"Yes!" suddenly interrupted Zbyszko, "it's true. But afterward, the people said that Ryngalla regretted being the wife of the bishop (because he, although married, did not want to resign from the priesthood) and, feeling that God's blessing could not be over such a marriage, poisoned her husband. When I heard that, I asked a pious hermit to absolve me from that vow."
"He was a hermit," answered Macko, laughing, "but was he pious? I don't know; we went to him on Friday, and he was splitting bear's bones with an ax, and loudly sucking the marrow."
"But he said that the marrow was not meat, and besides, he had received permission to do it, because after sucking marrow, he used to have marvelous visions during his sleep and the next day he could prophesize until noontime."
"Well, well!" answered Macko. "And the beautiful Ryngalla is a widow now, and she may call you to her service."
"It would be in vain, because I am going to choose another lady, whom I will serve till death, and then I will find a wife."
"First, you must attain a knighthood."
"There will be plenty of tournaments.
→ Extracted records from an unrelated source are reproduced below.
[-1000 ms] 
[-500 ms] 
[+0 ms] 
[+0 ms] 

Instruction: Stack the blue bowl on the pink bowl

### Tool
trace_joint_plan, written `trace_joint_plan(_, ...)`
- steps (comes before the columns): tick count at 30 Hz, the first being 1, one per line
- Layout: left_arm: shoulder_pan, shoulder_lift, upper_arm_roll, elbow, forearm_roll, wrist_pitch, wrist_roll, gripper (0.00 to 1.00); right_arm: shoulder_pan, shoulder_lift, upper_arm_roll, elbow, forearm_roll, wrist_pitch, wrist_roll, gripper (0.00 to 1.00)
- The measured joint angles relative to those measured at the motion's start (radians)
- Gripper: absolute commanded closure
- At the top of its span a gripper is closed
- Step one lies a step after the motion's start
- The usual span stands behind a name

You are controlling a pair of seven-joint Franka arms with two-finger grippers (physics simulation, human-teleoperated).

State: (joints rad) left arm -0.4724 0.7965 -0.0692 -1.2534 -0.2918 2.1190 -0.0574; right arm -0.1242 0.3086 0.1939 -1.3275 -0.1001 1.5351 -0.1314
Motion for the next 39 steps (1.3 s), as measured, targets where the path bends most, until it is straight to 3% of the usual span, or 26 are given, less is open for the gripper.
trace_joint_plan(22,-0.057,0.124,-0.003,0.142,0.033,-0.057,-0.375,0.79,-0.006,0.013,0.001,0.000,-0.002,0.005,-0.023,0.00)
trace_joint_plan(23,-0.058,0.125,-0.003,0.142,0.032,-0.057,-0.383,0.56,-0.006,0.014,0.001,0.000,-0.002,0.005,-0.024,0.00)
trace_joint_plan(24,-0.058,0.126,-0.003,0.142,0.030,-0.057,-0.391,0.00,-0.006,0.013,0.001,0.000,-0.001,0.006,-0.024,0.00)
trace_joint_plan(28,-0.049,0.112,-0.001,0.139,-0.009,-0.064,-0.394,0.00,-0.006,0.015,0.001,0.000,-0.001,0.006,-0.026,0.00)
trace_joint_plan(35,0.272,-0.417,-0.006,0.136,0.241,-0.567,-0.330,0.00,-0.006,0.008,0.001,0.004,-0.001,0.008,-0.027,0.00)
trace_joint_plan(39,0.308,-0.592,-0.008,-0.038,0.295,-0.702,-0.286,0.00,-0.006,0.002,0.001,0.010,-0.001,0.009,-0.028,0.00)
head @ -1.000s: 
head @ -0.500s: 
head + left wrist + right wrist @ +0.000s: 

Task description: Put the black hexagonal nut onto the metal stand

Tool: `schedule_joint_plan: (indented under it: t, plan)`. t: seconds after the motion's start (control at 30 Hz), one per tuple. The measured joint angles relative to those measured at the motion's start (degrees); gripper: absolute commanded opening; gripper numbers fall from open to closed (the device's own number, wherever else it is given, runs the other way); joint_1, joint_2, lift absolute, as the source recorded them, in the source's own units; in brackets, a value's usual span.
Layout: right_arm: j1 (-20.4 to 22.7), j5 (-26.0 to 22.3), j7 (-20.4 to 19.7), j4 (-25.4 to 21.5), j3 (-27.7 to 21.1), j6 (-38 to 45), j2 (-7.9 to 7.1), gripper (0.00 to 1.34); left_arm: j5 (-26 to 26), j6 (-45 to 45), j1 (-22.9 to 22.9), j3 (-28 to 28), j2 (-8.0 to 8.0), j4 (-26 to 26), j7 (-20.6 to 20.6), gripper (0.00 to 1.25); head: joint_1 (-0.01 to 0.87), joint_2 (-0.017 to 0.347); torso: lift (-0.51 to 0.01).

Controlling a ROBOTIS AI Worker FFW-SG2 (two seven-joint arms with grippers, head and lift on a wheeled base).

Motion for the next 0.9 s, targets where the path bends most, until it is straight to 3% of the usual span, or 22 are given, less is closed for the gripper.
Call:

And before that, the king will not dub a single knight. I can measure myself against any. The duke could not have thrown me down if my horse had not reared."
"There will be fighters far better than you are."
Here the noblemen began to shout:
"For God's sake! Here, in the presence of the queen, will fight not people like you, but only the most famous knights in the world. Here will fight Zawisza of Garbow, Dobko of Olesnica, Powala of Taczew, Paszko of Biskupice, Jasko Naszan, and Abdank of Gora. Andrzej of Brochocice, Krystyn of Ostrow, and Jakob of Kobylany! Can you measure your sword against the swords of those, with whom neither the knights here, nor of the Bohemian court, nor of the Hungarian court can compete? What are you talking about? Are you better than them? How old are you?"
"Eighteen," answered Zbyszko.
"Every one of them could crush you between his fingers."